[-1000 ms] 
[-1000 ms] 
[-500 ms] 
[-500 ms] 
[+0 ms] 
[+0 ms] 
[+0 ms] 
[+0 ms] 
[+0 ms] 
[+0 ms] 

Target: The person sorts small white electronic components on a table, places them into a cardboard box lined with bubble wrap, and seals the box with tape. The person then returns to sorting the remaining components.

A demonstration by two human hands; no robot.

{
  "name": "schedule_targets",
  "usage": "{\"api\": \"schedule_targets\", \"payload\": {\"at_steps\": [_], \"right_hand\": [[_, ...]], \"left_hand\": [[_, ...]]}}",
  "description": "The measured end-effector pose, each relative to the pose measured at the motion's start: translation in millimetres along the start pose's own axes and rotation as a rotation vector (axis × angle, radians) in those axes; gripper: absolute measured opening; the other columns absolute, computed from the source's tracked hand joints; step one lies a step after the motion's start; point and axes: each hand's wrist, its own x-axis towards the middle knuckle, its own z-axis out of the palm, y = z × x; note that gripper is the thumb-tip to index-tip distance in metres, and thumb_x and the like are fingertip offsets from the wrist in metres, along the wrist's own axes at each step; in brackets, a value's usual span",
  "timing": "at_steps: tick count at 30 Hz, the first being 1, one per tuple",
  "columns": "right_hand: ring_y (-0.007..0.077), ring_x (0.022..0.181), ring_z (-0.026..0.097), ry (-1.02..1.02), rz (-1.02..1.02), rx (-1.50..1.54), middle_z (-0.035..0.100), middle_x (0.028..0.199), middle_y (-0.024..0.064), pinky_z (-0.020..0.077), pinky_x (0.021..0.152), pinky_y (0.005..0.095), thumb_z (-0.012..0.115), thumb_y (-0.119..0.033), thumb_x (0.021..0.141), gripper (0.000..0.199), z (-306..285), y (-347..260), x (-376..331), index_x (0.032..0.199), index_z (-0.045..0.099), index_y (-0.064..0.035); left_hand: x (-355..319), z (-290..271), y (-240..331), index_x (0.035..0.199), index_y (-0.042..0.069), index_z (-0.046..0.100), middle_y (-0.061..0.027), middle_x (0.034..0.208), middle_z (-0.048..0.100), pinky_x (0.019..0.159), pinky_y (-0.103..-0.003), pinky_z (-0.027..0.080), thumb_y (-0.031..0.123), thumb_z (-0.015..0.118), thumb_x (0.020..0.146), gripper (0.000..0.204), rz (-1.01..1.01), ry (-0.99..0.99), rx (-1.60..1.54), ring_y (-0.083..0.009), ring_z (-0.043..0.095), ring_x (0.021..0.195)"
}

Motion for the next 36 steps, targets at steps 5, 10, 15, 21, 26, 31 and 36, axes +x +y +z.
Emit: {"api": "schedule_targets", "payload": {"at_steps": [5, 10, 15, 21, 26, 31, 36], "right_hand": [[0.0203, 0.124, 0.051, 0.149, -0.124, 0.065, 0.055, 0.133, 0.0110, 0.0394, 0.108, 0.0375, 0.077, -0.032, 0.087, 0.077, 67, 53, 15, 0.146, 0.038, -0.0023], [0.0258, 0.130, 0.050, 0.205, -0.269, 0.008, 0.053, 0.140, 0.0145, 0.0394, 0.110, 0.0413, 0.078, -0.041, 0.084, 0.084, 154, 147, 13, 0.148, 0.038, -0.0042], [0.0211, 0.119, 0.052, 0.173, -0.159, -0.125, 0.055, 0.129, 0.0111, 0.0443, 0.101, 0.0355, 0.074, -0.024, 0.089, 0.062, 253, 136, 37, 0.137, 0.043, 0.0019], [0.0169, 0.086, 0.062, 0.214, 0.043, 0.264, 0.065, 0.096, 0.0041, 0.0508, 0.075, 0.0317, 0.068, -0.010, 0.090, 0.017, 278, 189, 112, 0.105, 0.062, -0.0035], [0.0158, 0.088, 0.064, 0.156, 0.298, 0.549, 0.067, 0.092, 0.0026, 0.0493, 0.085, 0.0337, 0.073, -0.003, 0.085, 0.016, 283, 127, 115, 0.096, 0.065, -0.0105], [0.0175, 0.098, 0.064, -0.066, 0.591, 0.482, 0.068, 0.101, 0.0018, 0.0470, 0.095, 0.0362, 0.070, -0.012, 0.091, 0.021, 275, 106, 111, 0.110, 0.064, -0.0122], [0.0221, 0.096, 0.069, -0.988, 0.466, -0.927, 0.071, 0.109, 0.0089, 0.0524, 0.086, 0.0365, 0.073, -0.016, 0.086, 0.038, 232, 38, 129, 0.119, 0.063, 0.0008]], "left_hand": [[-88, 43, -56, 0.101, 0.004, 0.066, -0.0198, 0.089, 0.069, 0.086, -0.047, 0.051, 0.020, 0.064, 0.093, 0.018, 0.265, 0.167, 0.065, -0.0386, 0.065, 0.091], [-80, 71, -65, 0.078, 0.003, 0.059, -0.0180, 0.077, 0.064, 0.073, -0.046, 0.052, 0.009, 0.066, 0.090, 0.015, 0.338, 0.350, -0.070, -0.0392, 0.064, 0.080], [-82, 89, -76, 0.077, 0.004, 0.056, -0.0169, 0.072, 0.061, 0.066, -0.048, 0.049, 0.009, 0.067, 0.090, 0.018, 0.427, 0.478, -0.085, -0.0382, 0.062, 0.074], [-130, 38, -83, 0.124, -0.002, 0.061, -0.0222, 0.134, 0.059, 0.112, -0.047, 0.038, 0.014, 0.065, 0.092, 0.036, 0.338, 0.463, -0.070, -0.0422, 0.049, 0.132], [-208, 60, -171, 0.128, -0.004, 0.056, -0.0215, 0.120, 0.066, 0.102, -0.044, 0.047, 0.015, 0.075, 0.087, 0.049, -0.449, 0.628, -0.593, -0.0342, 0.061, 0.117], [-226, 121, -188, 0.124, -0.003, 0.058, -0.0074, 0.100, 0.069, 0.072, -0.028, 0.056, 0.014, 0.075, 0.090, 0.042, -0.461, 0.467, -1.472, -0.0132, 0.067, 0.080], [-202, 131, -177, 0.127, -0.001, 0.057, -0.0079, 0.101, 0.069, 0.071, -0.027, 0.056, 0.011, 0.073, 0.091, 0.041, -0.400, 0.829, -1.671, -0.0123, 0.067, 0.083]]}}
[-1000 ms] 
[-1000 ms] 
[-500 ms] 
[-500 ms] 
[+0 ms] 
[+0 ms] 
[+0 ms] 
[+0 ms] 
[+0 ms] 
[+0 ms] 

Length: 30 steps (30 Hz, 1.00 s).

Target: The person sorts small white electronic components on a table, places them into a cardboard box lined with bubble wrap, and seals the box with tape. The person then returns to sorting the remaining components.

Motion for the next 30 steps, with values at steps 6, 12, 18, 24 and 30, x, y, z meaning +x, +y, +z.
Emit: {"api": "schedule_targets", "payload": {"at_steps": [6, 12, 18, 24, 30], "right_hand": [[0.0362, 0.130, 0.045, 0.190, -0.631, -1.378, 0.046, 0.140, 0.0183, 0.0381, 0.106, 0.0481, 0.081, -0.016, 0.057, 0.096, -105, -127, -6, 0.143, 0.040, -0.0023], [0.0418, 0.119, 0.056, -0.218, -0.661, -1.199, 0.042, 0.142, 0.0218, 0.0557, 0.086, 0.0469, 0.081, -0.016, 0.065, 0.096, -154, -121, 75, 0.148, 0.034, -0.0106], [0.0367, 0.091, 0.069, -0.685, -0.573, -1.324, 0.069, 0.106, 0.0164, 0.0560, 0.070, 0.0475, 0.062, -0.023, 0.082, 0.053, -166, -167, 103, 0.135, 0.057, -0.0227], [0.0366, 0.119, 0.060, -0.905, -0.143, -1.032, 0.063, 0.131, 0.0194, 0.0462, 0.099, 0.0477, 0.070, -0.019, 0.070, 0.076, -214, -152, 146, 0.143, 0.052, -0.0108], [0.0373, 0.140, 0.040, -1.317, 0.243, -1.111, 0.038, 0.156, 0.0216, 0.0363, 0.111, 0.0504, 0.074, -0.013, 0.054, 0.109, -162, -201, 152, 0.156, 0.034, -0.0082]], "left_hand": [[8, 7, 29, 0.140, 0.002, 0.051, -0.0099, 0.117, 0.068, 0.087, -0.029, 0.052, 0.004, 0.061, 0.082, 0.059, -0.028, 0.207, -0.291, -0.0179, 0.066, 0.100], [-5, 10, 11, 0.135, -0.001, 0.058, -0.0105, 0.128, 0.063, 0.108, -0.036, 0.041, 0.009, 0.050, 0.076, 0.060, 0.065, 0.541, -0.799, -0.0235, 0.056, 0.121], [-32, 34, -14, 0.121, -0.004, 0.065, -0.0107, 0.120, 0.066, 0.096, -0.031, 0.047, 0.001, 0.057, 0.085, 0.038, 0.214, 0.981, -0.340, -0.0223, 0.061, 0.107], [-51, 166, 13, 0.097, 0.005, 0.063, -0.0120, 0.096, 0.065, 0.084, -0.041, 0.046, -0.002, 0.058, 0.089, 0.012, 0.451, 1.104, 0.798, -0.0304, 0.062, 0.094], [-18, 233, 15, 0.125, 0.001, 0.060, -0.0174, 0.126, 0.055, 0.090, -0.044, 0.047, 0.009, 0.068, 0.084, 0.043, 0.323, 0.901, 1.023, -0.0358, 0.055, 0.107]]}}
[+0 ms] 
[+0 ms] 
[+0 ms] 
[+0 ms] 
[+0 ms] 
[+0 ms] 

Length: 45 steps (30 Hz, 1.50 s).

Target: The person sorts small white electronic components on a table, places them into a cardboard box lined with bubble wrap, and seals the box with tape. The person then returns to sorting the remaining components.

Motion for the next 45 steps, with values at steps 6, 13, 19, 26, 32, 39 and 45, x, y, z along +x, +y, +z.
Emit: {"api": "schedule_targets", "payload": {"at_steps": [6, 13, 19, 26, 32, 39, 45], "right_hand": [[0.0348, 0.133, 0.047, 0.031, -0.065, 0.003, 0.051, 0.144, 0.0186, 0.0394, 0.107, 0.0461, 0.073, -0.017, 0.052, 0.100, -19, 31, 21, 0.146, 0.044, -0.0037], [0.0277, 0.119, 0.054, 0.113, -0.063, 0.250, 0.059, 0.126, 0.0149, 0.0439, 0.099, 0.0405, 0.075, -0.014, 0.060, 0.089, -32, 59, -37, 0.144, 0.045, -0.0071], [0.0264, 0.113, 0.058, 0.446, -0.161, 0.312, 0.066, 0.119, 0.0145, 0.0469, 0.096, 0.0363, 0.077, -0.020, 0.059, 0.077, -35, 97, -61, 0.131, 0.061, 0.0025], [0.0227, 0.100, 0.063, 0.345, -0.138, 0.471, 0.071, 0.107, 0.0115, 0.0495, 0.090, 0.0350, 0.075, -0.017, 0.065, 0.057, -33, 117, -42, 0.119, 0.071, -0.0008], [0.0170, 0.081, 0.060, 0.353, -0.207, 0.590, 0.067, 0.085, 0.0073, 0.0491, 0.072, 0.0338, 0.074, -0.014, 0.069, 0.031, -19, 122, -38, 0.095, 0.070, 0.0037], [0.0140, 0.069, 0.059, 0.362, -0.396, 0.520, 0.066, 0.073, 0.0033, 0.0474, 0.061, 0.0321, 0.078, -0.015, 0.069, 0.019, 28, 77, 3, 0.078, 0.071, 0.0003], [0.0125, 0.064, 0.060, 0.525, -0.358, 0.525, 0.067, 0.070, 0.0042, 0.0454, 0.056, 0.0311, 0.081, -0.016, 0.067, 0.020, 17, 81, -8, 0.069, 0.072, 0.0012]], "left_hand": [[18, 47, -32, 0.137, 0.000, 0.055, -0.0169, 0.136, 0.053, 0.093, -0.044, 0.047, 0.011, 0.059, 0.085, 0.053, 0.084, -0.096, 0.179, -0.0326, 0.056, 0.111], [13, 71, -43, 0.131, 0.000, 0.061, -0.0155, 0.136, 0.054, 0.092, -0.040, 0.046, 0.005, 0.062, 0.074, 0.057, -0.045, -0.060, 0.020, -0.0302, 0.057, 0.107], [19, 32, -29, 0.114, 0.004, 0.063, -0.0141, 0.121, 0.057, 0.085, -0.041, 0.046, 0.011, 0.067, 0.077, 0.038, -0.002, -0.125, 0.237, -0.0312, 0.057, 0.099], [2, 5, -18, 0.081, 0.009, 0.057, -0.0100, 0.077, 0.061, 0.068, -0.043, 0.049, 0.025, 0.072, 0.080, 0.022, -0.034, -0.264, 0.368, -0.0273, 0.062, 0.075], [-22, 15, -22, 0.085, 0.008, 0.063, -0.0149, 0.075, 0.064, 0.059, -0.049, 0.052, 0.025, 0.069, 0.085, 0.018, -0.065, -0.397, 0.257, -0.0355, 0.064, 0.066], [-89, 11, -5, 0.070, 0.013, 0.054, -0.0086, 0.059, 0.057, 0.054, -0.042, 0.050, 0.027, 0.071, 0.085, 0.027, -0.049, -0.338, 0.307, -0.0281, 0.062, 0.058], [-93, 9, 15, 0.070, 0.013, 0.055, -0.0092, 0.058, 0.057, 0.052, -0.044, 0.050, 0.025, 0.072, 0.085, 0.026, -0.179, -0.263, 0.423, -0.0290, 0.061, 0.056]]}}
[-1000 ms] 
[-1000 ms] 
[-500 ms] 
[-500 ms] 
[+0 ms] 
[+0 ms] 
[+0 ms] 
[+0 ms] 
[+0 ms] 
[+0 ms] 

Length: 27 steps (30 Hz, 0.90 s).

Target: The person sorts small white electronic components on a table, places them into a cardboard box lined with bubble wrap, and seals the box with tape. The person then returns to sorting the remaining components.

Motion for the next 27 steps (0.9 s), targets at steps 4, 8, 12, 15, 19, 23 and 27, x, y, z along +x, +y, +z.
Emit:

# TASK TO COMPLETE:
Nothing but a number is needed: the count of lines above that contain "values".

# WRITTEN RESPONSE:
2